As my turkey hung I could hear his heartbeat and feel his fear, yet sense his relief. He had lived his life as the subject of ridicule, a social misfit to the inverted snobs surrounding him, the Jack the lads who scorned the very thought that he was different.

I wonder who will find him. Will it be his wife? She would be the most likely. If so what would her first reaction be? Shock, then anger, but in the aftermath when all’s said and done she could sit silently and reminisce about the good times. About when their only child was born and the joy that that brought to them - watching her little eyes, pools of eyes looking to them for the first time in recognition of their voices. Her first steps, first words.

Although I have attached feelings of fear to my actions, I cannot feel any guilt, this will be left to many others, those with vested interest, but not I. They see his wife walking the road alone with the pushchair, unable to give her a lift, not knowing how to break the awkward silence.

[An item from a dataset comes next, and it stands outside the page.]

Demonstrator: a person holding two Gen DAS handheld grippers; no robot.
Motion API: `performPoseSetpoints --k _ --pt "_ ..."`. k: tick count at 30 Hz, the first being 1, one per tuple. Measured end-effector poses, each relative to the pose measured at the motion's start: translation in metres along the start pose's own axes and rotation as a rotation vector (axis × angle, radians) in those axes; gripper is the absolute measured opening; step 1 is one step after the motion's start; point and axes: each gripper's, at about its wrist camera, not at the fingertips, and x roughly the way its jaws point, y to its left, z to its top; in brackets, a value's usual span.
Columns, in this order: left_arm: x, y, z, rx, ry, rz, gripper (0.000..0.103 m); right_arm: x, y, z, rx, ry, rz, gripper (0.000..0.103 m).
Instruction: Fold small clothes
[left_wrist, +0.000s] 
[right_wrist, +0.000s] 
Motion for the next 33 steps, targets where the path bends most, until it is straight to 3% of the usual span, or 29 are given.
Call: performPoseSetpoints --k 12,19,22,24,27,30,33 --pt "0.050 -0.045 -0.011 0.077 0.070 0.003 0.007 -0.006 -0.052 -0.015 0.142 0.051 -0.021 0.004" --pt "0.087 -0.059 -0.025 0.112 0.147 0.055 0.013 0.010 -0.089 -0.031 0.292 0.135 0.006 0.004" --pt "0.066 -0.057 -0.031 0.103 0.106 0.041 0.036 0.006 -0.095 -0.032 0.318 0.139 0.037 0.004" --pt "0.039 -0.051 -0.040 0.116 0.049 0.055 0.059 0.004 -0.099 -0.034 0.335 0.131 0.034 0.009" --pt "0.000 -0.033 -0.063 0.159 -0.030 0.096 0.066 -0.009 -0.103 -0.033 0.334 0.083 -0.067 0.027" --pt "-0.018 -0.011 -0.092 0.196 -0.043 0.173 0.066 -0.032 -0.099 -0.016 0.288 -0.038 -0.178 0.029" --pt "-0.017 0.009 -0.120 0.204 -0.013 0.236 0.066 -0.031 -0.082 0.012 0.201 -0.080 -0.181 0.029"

They’d pass places whilst making connections. The church where they had got married. The graveyard- they would pass the graveyard and she’d glance out of the window while quietly mouthing the words "Hello love". His daughter would light up with a big smile and say "Hiya daddy". No, I will leave that guilt to others.

I started off my diary entry sailing into a storm called truth. With wind in my sails I’ve made it to the other side, but I have made it there in more ways than one. Whoever should happen to be reading this entry say "Hello" to its author. He is the man hanging beside where you stand. I wonder if I am smiling? I was when I wrote this. I was happy and at ease because I knew I was about to kill this man. A man that I did not like…myself.

At last I have a resolution that I can stick too. My New Year's resolution has become a success.